As my hands grip the cold rock, I feel the burning chill penetrate through my skin. At this point I’m uncertain whether it’s the cold or the abrasions on my hands that are making them numb, but I welcome the numb.

My hands are no longer “hands”, but they must be tools… in this case – anchors. I shove my hand into a crack of the rock and make a fist, I twist my fist until it’s wedged in – wedged in tight. Tight enough that when I lean away from the cliff, as I push with my legs with all my might, my feet are forced flush to the stone surface. My legs are horizontal, the rock cliff is vertical, I shuffle my feet another few inches up… still leaning away… still pushing away… the paradox of pushing away from the rock to stay connected to the rock has long left my mind… all I know is that it’s working… keep pushing… keep learning away.

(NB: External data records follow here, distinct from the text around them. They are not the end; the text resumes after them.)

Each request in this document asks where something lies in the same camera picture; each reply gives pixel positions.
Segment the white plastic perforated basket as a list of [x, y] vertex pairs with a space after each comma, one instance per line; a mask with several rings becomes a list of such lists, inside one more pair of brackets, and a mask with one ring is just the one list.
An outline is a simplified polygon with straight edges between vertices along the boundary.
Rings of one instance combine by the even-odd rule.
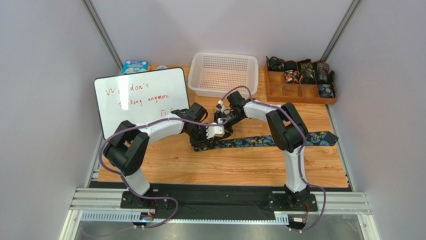
[[202, 97], [221, 98], [238, 86], [241, 95], [254, 95], [259, 85], [258, 60], [253, 56], [198, 52], [194, 55], [187, 86]]

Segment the dark blue floral necktie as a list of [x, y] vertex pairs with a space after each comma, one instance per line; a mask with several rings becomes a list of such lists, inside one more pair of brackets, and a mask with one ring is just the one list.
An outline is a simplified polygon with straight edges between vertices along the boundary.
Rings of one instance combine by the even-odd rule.
[[[330, 131], [310, 132], [306, 137], [305, 146], [334, 146], [338, 140], [339, 137]], [[194, 146], [193, 149], [195, 152], [203, 152], [216, 149], [275, 146], [271, 135], [261, 135], [209, 142], [203, 146]]]

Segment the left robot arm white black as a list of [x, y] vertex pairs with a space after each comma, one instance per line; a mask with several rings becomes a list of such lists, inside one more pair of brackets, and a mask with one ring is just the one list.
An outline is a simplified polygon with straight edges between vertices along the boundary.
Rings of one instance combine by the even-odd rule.
[[167, 116], [144, 125], [125, 120], [118, 125], [115, 133], [106, 139], [99, 159], [106, 158], [116, 168], [110, 171], [122, 178], [130, 192], [141, 197], [151, 187], [141, 170], [150, 144], [181, 133], [205, 139], [207, 130], [217, 126], [216, 122], [200, 122], [197, 116], [200, 110], [200, 106], [195, 108], [195, 113], [191, 108], [174, 110]]

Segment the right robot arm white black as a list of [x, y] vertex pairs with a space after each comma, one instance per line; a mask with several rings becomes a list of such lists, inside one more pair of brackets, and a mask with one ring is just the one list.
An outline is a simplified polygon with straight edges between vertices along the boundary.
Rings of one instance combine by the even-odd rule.
[[238, 91], [227, 96], [229, 109], [223, 100], [216, 105], [215, 118], [227, 118], [228, 126], [243, 119], [258, 119], [268, 123], [276, 147], [282, 151], [285, 163], [286, 180], [285, 202], [291, 209], [303, 207], [310, 195], [304, 163], [304, 151], [308, 130], [292, 103], [275, 105], [258, 100], [244, 99]]

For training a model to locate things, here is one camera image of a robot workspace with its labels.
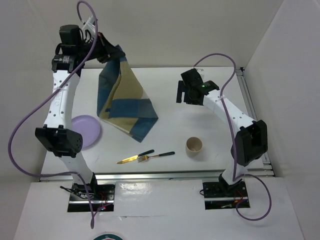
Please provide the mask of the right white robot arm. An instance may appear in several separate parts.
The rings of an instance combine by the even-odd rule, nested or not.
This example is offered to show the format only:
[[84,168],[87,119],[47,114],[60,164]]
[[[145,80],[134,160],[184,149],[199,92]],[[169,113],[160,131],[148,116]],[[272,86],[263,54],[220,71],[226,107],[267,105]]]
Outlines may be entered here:
[[218,190],[230,196],[241,181],[251,163],[259,160],[268,150],[267,124],[254,120],[236,107],[211,80],[204,82],[197,69],[181,74],[176,102],[205,106],[231,129],[232,163],[218,177]]

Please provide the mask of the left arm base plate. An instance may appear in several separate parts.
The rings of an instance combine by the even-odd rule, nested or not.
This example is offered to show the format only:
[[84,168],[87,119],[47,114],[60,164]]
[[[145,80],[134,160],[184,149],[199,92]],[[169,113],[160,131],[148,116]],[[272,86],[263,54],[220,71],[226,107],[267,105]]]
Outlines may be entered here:
[[[74,186],[66,188],[60,186],[61,189],[69,193],[68,200],[68,213],[84,213],[90,212],[90,206],[86,192],[76,189]],[[113,212],[114,211],[114,199],[115,199],[116,185],[111,184],[99,184],[95,188],[95,192],[89,192],[89,198],[91,200],[92,209],[94,212],[98,210],[100,212]]]

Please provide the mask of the blue and beige cloth placemat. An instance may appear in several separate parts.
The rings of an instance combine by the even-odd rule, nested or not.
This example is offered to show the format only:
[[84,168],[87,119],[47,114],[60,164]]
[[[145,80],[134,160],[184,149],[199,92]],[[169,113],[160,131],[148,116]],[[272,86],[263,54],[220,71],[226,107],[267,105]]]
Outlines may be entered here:
[[109,61],[99,74],[96,115],[139,143],[159,119],[125,56]]

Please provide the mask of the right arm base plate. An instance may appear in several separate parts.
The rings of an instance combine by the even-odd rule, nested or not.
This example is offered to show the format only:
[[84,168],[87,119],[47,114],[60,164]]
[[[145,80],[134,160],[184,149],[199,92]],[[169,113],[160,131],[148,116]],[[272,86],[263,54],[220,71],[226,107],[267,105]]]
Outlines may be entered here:
[[203,182],[199,194],[204,197],[206,210],[224,210],[238,208],[250,208],[246,184],[241,181],[238,186],[228,192],[222,190],[219,182]]

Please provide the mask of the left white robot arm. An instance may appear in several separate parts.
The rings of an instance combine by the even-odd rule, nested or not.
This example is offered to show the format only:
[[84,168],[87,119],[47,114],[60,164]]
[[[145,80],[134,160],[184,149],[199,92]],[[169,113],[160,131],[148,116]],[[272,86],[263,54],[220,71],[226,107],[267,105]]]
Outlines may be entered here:
[[59,29],[60,44],[51,61],[53,71],[53,98],[42,127],[35,136],[47,151],[58,157],[73,178],[73,188],[88,200],[97,197],[99,187],[95,174],[82,155],[83,137],[72,130],[72,109],[81,71],[86,61],[98,60],[104,64],[125,56],[113,46],[97,24],[63,25]]

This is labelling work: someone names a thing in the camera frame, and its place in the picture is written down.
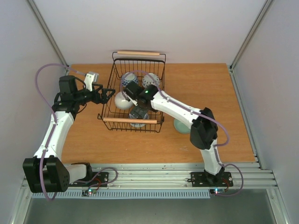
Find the white bowl with brown diamonds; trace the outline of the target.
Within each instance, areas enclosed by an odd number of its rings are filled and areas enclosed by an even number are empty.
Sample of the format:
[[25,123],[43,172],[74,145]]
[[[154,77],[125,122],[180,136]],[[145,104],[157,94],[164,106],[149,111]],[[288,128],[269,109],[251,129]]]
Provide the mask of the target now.
[[160,79],[159,79],[158,75],[156,75],[154,73],[149,73],[142,78],[142,86],[144,88],[146,88],[150,84],[160,85]]

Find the red patterned bowl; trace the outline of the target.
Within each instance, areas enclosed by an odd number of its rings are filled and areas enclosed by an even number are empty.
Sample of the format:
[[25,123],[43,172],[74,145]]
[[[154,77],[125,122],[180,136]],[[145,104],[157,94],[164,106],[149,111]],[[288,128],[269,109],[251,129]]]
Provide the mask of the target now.
[[136,84],[138,84],[138,77],[136,76],[136,74],[132,73],[132,72],[127,72],[125,74],[122,75],[121,77],[121,85],[123,87],[126,87],[130,82],[134,82]]

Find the pale green celadon bowl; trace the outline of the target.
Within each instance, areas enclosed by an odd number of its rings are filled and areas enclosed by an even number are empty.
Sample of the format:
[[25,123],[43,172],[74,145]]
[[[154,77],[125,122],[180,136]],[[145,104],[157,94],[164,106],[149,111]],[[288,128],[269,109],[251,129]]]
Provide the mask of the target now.
[[173,121],[174,128],[181,134],[189,134],[190,128],[188,128],[185,124],[183,124],[178,119],[174,119]]

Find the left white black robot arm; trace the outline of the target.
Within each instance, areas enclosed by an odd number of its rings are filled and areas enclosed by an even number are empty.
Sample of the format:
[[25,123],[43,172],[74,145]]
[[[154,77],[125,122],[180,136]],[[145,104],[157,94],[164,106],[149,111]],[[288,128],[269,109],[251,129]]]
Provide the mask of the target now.
[[84,186],[93,183],[94,174],[88,162],[78,162],[66,167],[61,162],[62,150],[80,106],[87,103],[106,104],[114,95],[114,89],[103,88],[97,83],[99,75],[89,72],[77,88],[76,76],[59,79],[59,93],[51,107],[52,115],[44,139],[32,158],[23,162],[23,170],[32,193],[65,192],[73,182]]

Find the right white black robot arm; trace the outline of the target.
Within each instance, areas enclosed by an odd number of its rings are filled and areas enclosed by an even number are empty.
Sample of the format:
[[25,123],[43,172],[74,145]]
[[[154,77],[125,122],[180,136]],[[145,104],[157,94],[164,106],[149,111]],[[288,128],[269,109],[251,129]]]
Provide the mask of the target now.
[[130,82],[123,91],[141,109],[161,111],[187,126],[190,130],[190,142],[200,150],[204,161],[205,182],[209,186],[215,186],[222,181],[224,167],[217,145],[219,124],[209,108],[201,110],[183,104],[153,84],[142,88],[135,82]]

I shove my other hand into a higher crack, make a fist… twist that lump of meat until it’s wedged in tight… then lean away… push away. The cold has passed unbearable and has become nonexistent. I feel nothing, but hear everything. My breathing, the cloth of my shirt rubbing against my jacket, my boots as they inch their way up the plumb side of stone, my heart, the wind.

Then suddenly a sensation… nerve ending are stimulated… something colder then the bitter shroud that has engulfed me… on my face… something… wet.

A rain drop… a single drop of rain that was soon followed by others. I watched as they glided softly, quietly from heaven. They landed on the rocky surface and turned it white… solid… frozen. As more drops covered the rock, a layer of ice slowly formed. I was fascinated by the sight. I watched as the ice grew, I watched as it covered my arms and my legs, and as filled the crack.

My hand would no longer wedge into the crack. The ice had made residence there and my soft fleshy tools were no longer up to the task. The hand that was still wedged was slipping… sliding out… covered in ice. I was still leaning… pushing away… holding myself tight into the rock face. I start thinking about the paradox again, a situation where two facts/situations are opposite or contradictory, and a link between them can seem absurd, yet both can sometimes be true at the same time. Pushing away from the rock had kept me close to it. For nearly 200 vertical feet the paradox had worked. My hand is no longer in the crack. I’m puzzled how my hand can be so cut up and still not hurt… my feet are no longer hugging the rock. One of my laces is becoming untied. I hear the wind as it rushes by.

1 Comments:

Blogger Chemical Billy said...

I vote true, Mr. Cookies, but I have reason for that.

Nicely written. I'm falling with you.